* [Exercise requirements] Each line below that carries the string "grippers" must appear in the answer.
===============
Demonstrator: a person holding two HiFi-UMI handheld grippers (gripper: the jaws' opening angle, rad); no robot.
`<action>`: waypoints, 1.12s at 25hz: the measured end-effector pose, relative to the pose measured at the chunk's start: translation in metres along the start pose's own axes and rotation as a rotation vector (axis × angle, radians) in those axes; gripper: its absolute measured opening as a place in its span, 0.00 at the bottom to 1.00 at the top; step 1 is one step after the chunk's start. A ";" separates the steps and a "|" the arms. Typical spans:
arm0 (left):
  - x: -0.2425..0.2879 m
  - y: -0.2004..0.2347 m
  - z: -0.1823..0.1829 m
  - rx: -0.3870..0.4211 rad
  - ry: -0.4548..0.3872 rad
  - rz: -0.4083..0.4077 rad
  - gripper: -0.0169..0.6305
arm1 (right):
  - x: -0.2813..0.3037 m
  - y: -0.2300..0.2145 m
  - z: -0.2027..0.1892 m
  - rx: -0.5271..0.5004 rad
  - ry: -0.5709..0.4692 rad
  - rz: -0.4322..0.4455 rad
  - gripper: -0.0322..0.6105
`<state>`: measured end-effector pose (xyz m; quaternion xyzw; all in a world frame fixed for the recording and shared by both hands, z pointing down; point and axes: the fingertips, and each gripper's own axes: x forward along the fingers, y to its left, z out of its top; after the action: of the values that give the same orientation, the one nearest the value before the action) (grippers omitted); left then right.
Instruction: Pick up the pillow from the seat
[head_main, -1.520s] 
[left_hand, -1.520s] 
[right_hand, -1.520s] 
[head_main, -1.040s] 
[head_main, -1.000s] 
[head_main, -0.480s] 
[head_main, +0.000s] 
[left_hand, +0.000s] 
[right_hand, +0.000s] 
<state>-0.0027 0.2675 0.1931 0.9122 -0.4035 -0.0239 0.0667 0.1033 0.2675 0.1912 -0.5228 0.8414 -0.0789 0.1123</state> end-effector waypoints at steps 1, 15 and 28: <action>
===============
* [Answer for this exercise]
Demonstrator: a person holding two HiFi-UMI handheld grippers (gripper: the jaws' opening angle, rad); no robot.
`<state>`: measured end-effector pose (xyz m; quaternion xyzw; all in a world frame fixed for the recording and shared by both hands, z pointing down; point and axes: the fingertips, and each gripper's own axes: x forward along the fingers, y to its left, z out of its top; after the action: of the values that give the same orientation, the one nearest the value before the action) (grippers omitted); left then right.

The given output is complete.